Pada 2025, pemerintah menetapkan IKN sebagai ibu kota politik mulai difungsikan secara bertahap pada 2028. Menegaskan keputusan strategis yang telah dipertimbangkan selama bertahun-tahun tidak direvisi. Tidak ada perubahan terhadap skenario pemindahan ibu kota itu.
Meskipun kontroversi ini menimbulkan diskusi nasional dan menambah ketegangan opini publik, skala protes tetap lebih kecil dibanding gelombang “Indonesia Gelap”. Isu ini bersifat teknokratis dan memerlukan pemahaman mendalam tentang perencanaan pembangunan.
Kluster keempat berkaitan dengan blunder pejabat dan kontroversi kebijakan daerah. Kasus seperti kenaikan Pajak Bumi dan Bangunan di Pati, Bone, dan Cirebon. Pernyataan pejabat yang tidak sensitif. Kontroversi tunjangan anggota DPR. Anggota DPR jogged-joged ketika kenaikan tunjangan.
Insiden pembakaran rumah pejabat memperlihatkan blunder itu.
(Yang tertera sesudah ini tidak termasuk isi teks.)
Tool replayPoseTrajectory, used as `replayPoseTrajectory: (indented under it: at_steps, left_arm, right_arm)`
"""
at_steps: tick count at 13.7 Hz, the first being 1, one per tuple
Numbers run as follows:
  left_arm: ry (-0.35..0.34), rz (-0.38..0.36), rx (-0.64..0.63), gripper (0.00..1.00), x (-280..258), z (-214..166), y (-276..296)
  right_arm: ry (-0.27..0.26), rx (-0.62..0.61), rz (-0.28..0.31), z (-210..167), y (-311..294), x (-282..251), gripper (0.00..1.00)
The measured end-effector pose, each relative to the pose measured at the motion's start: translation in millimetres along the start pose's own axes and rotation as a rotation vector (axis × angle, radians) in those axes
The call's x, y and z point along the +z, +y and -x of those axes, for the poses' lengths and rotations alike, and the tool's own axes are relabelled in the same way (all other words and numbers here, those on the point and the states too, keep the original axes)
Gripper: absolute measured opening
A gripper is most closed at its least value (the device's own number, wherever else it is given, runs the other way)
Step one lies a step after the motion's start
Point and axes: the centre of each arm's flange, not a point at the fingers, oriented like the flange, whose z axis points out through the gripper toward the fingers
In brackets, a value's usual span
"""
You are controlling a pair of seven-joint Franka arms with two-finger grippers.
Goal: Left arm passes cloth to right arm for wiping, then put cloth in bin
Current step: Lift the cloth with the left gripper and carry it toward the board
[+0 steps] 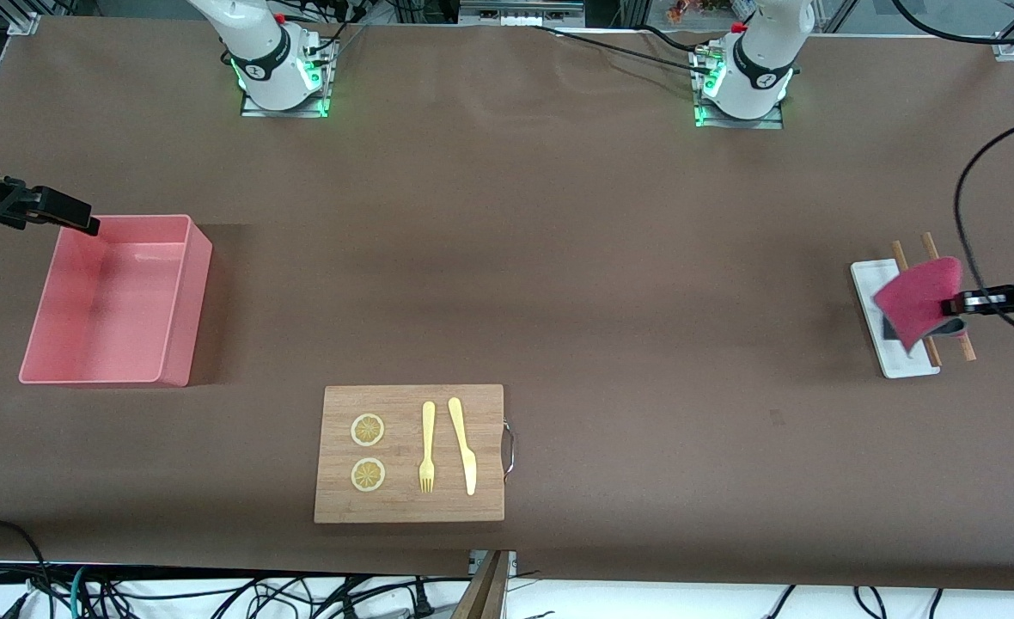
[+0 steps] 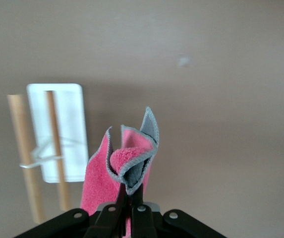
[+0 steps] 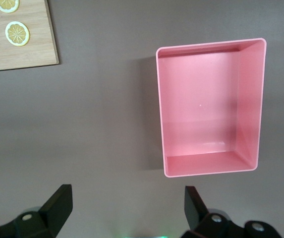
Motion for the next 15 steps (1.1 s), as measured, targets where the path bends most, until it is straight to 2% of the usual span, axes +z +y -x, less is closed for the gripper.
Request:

Sekaligus cerminan kelemahan komunikasi publik dan koordinasi di tingkat pusat maupun daerah. Kekecewan itu terus membesar dan terakumulasi menjadi ledakan kemarahan.
Kasus Pati, misalnya, menimbulkan protes publik secara signifikan. Warga menilai kenaikan pajak secara drastis tidak adil dan tidak dikomunikasikan dengan baik. Fenomena ini menunjukkan bahwa selain isu nasional, kegagalan manajemen kebijakan lokal dapat memicu gelombang kritik yang memperkuat persepsi publik bahwa pemerintah tidak responsif.
Data Kementerian Dalam Negeri menunjukkan lebih 12 kabupaten/kota mengalami protes publik terkait pengelolaan pajak dan anggaran lokal sepanjang 2025. Menegaskan jika tren ketidakpuasan itu memang meluas.
Empat kluster utama isu ini bertautan/bersisiran dengan manuver para koruptor (dibuktikan vonis pengadilan) beserta pendukungnya, agar bisa keluar dari jeratan hukum. Kasus amnesti terhadap Hasto dan abolisi terhadap Tom Lembong menjadi contoh bagaimana gelombang protes dan tekanan publik bisa diduga digunakan sebagai bargaining politik dalam menekan proses hukum.